We’ve fewer birds of late. Eagles persist high in the trees, erupting as we approach, as do the kingfishers lower down. The vultures, of course, are always with us, off and on. For several days about a dozen cruised above our home. I’ve yet to find a dead animal, by sight or smell, when this happens. Of greater concern is such a group deciding to take up a permanent roost near a home where their droppings and continued presence are not welcomed. One morning after seeing the cruise group I found five perched in several tall dead pines near a neighbors house. Another five were roosting in some tall trees another house a couple hundred yards away. Those trees were live, as if it matters.vulture-small.jpg

We’ve had no rain now for several weeks or hard winds so only tidal action has smoothed the beach near the water. Closer to the river bank all sorts of tracks are accumulating. Heron tracks are the largest bird and always carefully placed. Many smaller birds drag their feet leaving tiny grooves in the sand. Rarely, when the sand is just right, very tiny beetle tracks can be found. Of course they might not be from beetles, but I can’t imagine another source.

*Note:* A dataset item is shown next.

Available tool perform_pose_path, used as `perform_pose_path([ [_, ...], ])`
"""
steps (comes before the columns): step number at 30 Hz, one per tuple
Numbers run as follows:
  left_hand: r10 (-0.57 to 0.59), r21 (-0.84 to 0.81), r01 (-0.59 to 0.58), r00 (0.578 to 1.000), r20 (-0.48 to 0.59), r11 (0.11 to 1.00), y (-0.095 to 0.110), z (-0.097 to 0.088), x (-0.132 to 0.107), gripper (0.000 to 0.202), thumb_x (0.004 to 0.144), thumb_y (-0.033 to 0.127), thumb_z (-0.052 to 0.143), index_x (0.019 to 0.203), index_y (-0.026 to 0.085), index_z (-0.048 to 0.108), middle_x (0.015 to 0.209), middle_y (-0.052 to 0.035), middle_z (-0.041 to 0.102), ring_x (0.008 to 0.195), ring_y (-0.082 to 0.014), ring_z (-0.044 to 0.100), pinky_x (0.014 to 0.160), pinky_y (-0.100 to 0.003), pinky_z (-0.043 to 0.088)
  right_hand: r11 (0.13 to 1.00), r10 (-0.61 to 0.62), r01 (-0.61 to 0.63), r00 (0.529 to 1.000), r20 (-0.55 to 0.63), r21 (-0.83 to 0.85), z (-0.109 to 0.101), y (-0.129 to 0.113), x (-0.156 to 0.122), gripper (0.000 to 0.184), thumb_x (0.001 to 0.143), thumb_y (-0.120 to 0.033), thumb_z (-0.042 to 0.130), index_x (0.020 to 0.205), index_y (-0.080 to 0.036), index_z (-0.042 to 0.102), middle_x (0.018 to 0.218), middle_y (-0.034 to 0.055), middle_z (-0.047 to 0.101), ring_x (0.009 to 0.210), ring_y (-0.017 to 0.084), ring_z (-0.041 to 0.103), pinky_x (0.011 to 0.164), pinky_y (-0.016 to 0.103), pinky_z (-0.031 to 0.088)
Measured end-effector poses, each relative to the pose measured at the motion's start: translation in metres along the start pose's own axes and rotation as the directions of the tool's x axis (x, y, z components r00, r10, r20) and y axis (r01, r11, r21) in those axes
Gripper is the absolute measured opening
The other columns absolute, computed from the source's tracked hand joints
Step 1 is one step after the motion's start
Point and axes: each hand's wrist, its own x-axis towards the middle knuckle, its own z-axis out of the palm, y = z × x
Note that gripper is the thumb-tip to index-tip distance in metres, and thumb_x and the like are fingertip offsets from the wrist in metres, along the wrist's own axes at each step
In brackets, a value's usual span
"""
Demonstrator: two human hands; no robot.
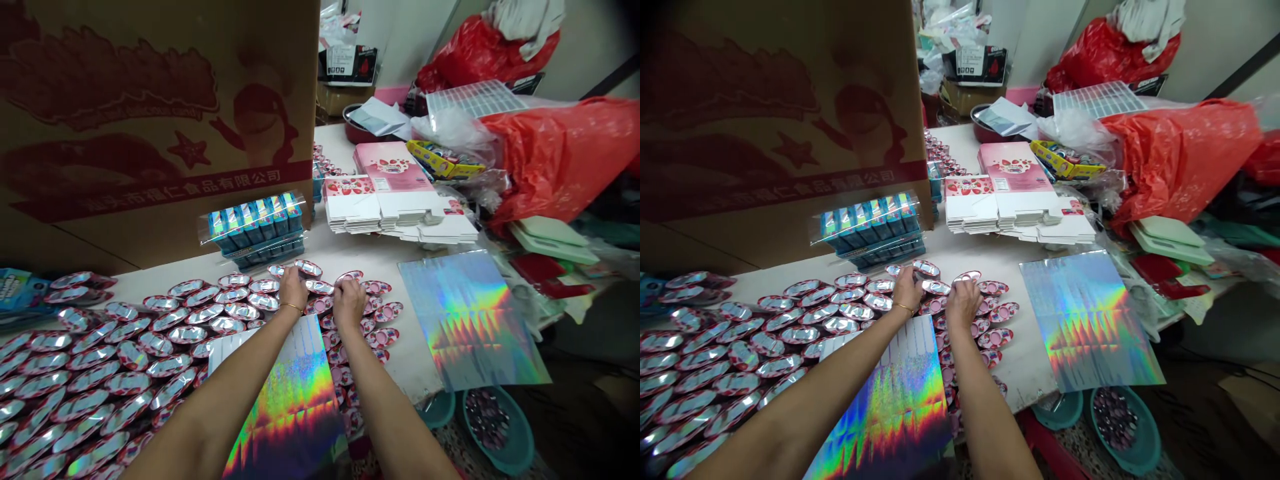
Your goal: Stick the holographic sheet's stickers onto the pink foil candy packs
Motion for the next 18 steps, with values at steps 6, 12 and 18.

Long, continuous mysterious grooves of several types also appear. I’ve no idea what makes any of these: snakes, lizards, crayfish, earthworms? No marks straddle any of these. More mysteries of the beach….

Speaking of mysteries, the purpose of several styrofoam floats close to the beach was resolved when several boats were tied up to them during the weekend activities.

Another mystery was the grass planted in two fields alongside our main access road. This was hay and it was cut over the last week, dried in flat windrows and bundled into round bales.

Rabbits are now coming out of the closet. Several appeared on lawns and beside driveways as we made our way from the beach back home. An unfortunate snapper turtle of medium size had also been crushed. Not a very nice ending to this walk….

Walking the Beach #52 (May 07)

May 11, 2007

We’ve a high, thin overcast today so it’s basically clear, with three visible contrails. An executive jet appears from the west heading east for the airport and soon a passenger jet does the same. A couple small propeller planes can be heard at different times and one sounds pretty close, but I can’t ever spot either one.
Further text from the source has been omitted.